Jim Degen and his buddy found this '67 Satellite resting at a body shop in Clearwater, Florida, back in 1997, with shaved door handles, 120 louvers in the hood-and the crowning touch-foot-tall letters on the rear quarter-panels proclaiming "Back in Black," an obvious tribute to the rock band AC/DC. As if that wasn't enough, the letters start out purple and fade to pink. Jim purchased this "jewel" with his friend, but eventually bought him out and put the car out of sight to avoid any embarrassment. Jim knew he had the solid foundation for a great set of wheels, so he began the process of resurrecting this once proud car.
In 1998, Jim began tackling his new project by restoring the interior to its former stock glory and replacing all the factory weatherstripping. The car had left the assembly line with a 273 tucked under the hood, but Jim felt the miniscule small-block wasn't enough. In 1999, he met Dan Crane of Mopars by Crane of Bradenton, Florida, and decided to commission Dan and his able team to give the Satellite a drivetrain upgrade, starting with a vintage '72 400 low-deck big-block out of a Newport. The 400 was stock, but freshly rebuilt. A 727 was refurbished and fitted with a shift-improvement kit, while the rearend was fitted with a 3.55 Sure Grip in place of the original 3.23 gearset. Dan and his son Scott then added a set of factory discs to the front end and an ADDCO sway bar. New rear leaf springs and a repro fuel tank round out the back of the car. Jim then added American Racing wheels shod with 235/60R15 front and 245/60R15 rear BFGoodrich Radial T/As.

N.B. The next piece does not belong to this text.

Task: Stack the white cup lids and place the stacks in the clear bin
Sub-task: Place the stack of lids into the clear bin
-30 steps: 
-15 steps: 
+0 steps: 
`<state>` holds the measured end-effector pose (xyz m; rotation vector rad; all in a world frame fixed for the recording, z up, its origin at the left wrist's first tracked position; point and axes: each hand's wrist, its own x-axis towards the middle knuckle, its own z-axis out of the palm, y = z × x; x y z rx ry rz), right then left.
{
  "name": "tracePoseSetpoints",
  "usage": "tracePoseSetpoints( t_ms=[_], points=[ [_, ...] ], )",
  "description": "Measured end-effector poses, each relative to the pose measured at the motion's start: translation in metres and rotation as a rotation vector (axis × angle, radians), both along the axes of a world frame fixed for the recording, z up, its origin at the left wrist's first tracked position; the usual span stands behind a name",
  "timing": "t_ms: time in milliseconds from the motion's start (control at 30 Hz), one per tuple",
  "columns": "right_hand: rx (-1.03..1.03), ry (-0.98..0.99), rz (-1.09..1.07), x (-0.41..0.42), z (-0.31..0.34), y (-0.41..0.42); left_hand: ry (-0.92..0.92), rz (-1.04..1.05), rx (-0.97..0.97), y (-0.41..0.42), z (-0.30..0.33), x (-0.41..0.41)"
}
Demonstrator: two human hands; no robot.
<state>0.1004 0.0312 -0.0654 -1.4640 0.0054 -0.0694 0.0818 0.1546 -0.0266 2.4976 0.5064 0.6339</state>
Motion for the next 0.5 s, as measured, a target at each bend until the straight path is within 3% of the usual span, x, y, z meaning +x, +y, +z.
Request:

Jim drove his Satellite around after the heart transplant, enjoying the newfound power before deciding to take care of the "unusual" outward appearance. Tackley Auto Body of Clearwater, Florida, was chosen to perform the plastic surgery, starting with media blasting, reinstalling the missing door handles, swapping on an unmolested hood, ironing out the wrinkles, and finally spraying on the Midnight Black basecoat and several coats of clear. A new vinyl top was installed, and the Satellite was fit for public consumption once again. After some time, Jim felt as though his big-block could use a bit more oomph, so he and his buddy swapped out the stock cam for a hydraulic Isky stick of a more radical demeanor, sporting 280 degrees of advertised duration and .480-inch lift. An Edelbrock manifold and new Holley 750 were added on top, and then a set of 3.90 gears were swapped for the 3.55s to offer even better stoplight-to-stoplight acceleration. Jim hasn't taken his B-Body to the track yet, but is planning to in the near future. He saved his Satellite from a life of ridicule, preserving it for generations to come. Oh, and Jim, we're glad you removed the graphics despite our love for AC/DC.